What this task involves
Find how many lines of the records below contain the word "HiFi" and write that number by itself.

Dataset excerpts
<<<<

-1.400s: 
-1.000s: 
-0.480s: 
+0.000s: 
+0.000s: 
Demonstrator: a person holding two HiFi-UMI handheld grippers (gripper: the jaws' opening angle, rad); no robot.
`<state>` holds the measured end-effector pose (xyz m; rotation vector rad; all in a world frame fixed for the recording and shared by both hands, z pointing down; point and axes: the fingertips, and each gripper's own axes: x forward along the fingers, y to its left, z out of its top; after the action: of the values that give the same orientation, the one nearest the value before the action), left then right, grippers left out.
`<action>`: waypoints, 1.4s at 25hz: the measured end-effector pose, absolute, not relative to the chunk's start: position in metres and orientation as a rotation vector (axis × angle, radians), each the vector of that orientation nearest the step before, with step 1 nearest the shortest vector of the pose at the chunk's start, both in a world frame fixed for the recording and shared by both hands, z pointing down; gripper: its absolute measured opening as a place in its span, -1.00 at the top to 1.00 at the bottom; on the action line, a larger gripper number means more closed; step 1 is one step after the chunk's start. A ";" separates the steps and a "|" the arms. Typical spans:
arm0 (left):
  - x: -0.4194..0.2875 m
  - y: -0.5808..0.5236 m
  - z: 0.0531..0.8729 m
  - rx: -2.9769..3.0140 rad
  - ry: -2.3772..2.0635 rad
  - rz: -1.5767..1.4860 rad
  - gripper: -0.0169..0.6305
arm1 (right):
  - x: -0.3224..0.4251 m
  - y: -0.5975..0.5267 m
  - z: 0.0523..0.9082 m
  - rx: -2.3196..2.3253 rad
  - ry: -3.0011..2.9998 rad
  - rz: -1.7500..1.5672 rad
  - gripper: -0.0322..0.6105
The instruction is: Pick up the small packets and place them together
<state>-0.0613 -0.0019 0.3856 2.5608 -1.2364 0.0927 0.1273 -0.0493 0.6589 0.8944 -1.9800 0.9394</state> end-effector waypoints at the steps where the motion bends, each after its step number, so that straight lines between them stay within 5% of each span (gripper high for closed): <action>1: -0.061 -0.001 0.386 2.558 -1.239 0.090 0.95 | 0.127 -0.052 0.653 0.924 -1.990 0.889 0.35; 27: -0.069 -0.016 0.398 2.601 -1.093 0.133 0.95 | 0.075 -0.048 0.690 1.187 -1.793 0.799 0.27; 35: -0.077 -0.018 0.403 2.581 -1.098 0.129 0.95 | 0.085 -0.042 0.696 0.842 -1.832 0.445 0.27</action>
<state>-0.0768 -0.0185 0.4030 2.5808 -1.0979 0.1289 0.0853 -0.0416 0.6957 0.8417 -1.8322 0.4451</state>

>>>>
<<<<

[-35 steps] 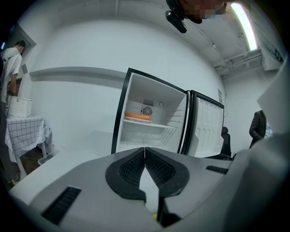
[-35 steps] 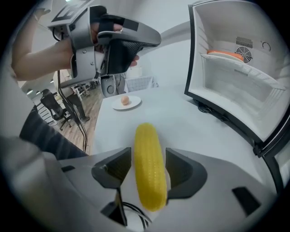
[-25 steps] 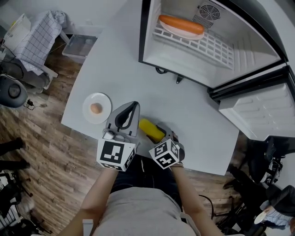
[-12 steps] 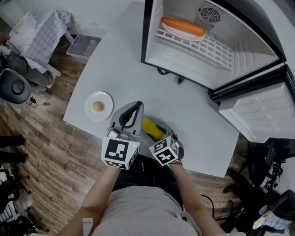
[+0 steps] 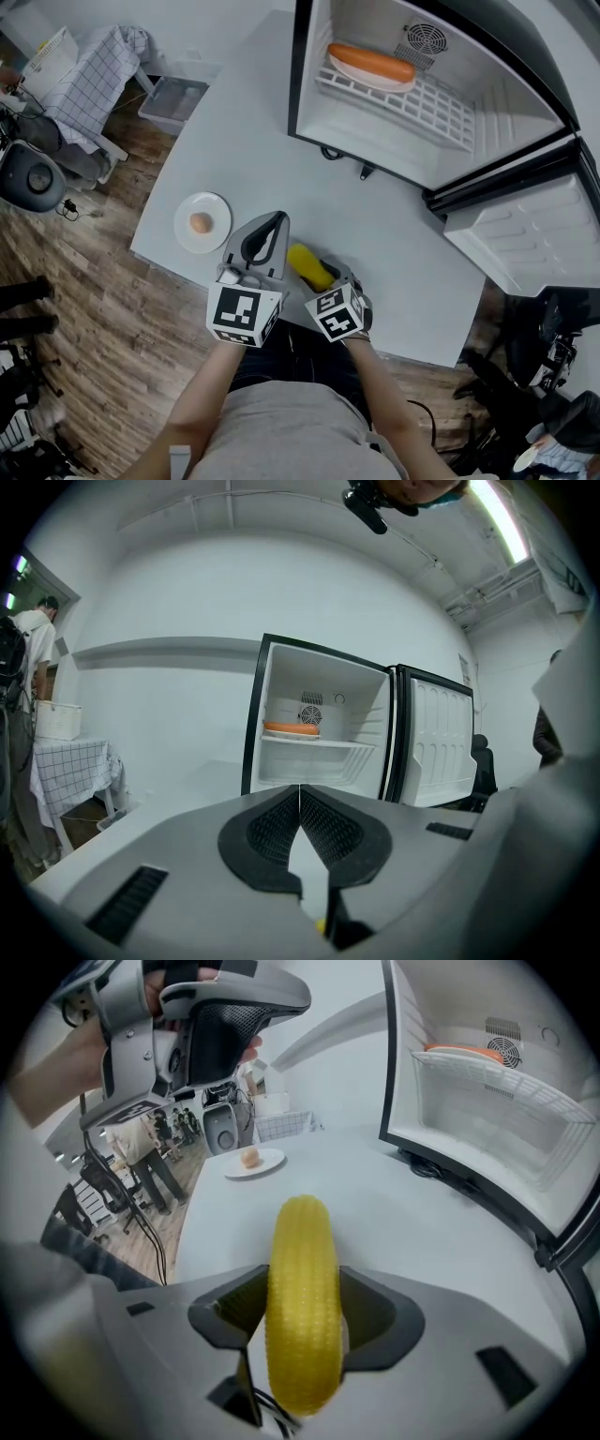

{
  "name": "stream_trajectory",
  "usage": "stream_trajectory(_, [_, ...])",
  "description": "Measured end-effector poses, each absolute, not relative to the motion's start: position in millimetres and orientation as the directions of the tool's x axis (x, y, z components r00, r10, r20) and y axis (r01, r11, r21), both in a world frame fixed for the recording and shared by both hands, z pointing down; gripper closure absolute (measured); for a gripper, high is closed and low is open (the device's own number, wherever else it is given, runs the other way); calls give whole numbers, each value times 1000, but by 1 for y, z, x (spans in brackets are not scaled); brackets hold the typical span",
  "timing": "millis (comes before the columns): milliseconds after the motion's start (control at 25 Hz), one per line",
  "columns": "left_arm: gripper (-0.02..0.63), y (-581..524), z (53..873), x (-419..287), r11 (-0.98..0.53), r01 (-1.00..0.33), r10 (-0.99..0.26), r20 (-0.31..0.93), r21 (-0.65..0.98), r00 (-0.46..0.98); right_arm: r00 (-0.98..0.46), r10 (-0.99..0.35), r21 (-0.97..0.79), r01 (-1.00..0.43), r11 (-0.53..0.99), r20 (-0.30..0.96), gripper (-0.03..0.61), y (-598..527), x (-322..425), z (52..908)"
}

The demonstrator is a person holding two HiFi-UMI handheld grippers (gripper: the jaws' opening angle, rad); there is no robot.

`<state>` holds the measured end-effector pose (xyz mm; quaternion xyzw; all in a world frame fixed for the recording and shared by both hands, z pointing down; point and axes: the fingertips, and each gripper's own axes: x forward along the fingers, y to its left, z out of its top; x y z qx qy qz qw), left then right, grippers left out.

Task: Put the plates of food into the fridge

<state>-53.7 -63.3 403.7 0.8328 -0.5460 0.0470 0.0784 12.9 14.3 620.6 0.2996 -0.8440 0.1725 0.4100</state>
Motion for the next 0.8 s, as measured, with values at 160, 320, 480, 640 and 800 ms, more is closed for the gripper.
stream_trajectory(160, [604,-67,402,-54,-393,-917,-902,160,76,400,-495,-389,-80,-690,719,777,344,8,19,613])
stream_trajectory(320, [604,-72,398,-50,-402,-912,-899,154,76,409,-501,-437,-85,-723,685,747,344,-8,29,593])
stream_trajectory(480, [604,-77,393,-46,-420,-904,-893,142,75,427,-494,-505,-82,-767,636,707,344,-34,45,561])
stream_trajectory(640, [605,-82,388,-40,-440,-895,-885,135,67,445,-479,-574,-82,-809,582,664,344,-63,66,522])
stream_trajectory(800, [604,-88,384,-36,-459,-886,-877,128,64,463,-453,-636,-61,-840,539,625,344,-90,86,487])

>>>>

Answer section
2